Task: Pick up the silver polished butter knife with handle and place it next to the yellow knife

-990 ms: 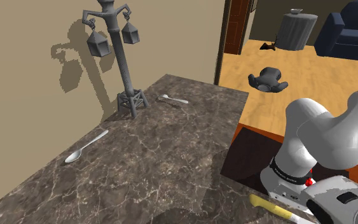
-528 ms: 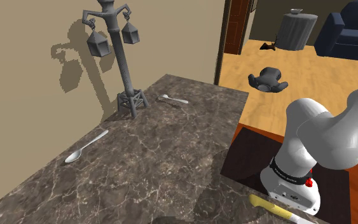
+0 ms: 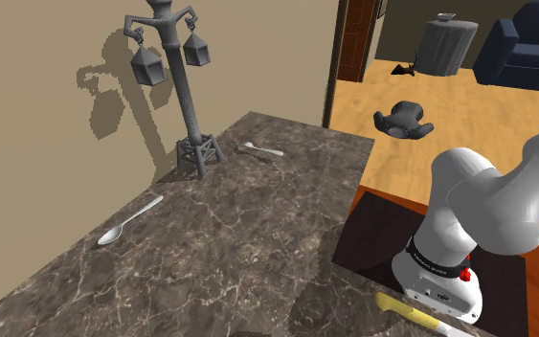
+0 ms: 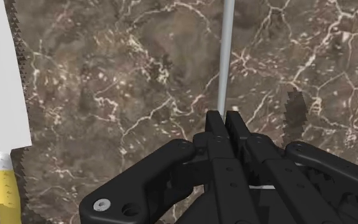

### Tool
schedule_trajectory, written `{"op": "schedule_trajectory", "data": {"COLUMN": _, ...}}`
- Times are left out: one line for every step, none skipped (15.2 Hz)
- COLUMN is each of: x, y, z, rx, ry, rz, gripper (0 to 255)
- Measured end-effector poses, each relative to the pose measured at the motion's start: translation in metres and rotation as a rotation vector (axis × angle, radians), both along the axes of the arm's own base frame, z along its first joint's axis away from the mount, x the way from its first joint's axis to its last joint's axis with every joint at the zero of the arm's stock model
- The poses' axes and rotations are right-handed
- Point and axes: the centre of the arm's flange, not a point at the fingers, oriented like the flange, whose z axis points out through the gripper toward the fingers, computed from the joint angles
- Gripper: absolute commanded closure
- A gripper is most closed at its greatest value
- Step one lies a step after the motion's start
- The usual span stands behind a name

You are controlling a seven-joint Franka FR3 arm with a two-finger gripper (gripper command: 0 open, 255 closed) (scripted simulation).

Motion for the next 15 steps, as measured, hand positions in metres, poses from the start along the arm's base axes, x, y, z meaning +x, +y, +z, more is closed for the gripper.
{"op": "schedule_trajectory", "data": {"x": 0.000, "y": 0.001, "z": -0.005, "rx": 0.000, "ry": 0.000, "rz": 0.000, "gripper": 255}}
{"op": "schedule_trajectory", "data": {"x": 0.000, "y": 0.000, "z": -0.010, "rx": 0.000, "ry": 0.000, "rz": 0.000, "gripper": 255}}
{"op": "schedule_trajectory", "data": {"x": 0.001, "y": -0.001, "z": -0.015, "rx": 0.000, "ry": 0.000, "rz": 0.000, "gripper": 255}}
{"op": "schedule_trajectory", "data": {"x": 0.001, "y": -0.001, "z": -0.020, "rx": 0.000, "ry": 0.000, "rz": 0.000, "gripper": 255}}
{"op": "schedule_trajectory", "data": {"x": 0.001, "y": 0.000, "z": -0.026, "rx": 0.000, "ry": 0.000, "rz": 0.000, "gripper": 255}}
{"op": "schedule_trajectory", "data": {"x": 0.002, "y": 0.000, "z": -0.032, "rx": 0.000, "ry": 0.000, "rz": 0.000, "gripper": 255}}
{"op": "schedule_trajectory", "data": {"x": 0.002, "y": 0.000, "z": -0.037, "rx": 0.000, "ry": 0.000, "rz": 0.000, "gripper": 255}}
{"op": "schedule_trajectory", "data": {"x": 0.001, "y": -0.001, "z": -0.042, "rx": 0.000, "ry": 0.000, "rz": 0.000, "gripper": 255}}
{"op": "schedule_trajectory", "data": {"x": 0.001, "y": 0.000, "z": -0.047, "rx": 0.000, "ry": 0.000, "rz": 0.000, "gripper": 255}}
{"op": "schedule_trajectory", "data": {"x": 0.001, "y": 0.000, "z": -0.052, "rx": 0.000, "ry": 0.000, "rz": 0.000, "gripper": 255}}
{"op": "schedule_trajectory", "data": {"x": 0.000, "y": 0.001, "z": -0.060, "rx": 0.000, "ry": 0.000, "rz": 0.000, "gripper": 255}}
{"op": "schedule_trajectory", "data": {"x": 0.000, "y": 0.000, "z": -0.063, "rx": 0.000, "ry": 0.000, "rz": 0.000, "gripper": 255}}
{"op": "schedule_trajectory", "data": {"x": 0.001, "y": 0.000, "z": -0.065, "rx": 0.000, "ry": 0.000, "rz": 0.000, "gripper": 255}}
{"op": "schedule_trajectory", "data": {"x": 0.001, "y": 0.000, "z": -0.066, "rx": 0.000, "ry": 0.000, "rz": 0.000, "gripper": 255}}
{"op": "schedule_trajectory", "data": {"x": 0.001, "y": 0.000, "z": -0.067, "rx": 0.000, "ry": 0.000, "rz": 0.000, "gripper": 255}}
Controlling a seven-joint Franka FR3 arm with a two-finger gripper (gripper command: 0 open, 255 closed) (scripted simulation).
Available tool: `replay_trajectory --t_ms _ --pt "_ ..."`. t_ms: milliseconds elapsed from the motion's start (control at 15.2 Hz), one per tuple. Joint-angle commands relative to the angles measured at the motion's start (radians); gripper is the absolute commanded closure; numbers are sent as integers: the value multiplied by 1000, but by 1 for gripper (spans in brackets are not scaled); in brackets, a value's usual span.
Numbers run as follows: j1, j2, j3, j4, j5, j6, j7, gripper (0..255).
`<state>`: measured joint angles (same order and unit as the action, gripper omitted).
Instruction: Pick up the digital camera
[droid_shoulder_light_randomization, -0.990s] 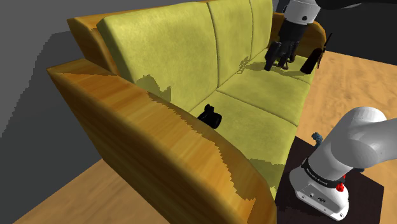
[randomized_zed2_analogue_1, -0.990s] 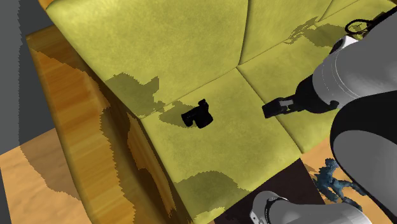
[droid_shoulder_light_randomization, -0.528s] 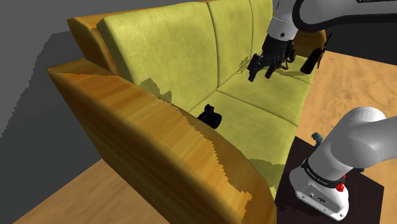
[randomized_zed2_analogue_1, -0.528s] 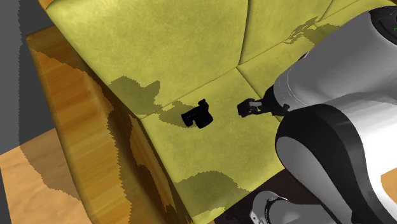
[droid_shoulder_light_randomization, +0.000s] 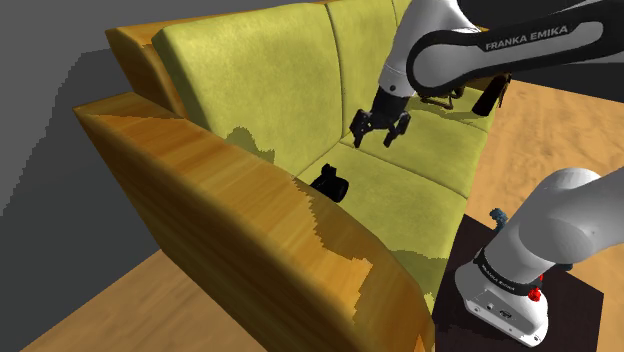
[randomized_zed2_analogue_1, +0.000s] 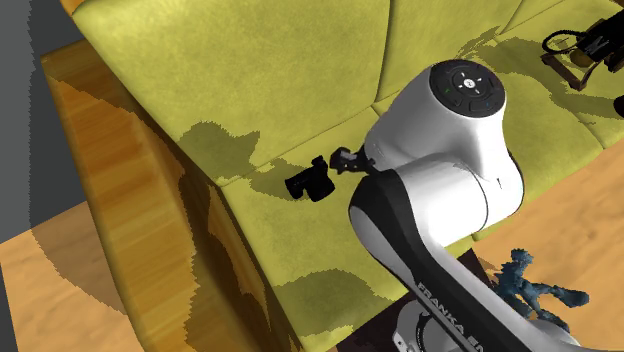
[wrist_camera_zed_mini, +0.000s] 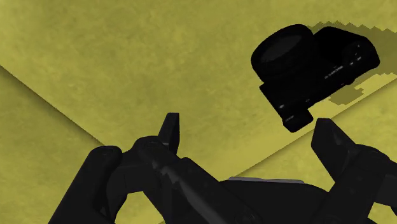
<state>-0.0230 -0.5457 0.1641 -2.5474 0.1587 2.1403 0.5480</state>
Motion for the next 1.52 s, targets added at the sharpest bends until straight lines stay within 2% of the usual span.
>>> replay_trajectory --t_ms 0,264,594,1188,1254,1452 --pt "-5 63 38 6 14 70 79 0" --pt "-27 212 106 41 15 206 230 0" --pt "-57 397 170 113 -39 339 424 0" --pt "-60 473 177 75 -65 451 441 0" --pt "-61 474 175 76 -66 451 439 255" --pt "-62 476 175 76 -66 452 437 255"
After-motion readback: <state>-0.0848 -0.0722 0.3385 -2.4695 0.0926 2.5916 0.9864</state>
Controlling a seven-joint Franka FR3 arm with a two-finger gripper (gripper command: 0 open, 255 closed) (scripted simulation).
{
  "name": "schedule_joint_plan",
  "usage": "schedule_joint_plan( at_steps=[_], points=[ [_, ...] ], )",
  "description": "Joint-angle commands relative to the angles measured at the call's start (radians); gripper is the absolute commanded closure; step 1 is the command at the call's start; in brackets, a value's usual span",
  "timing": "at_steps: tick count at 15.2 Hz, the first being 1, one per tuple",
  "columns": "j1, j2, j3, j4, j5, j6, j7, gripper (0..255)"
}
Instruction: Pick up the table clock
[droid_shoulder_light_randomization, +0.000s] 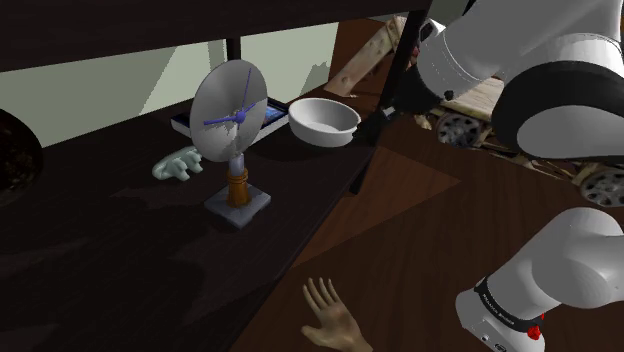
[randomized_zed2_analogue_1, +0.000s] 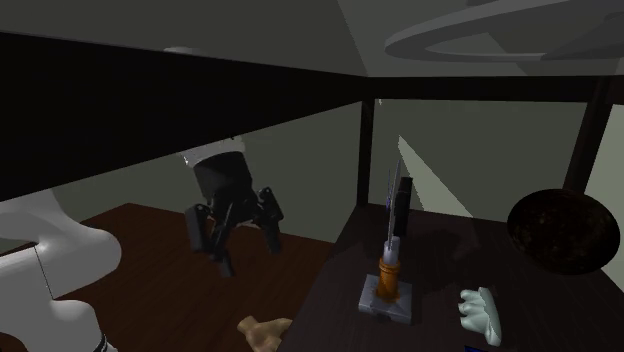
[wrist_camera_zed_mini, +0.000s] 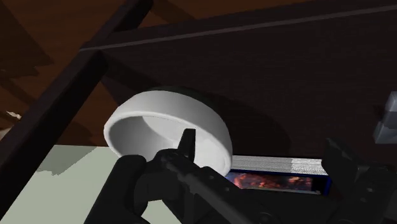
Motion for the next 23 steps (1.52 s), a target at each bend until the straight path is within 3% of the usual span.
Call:
schedule_joint_plan(
  at_steps=[1,5,9,14,19,23],
  points=[
    [-0.021,0.024,0.073,0.004,-0.009,0.071,0.069,0],
    [-0.105,0.081,0.233,0.041,-0.053,0.192,0.208,0],
    [-0.242,0.127,0.423,0.106,-0.123,0.290,0.359,0],
    [-0.484,0.133,0.694,0.226,-0.208,0.372,0.540,0],
    [-0.739,0.055,0.941,0.385,-0.237,0.411,0.675,0],
    [-0.764,0.033,0.974,0.372,-0.231,0.441,0.696,0]
  ],
)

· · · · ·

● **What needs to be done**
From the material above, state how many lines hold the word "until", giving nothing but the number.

● **Written response**
2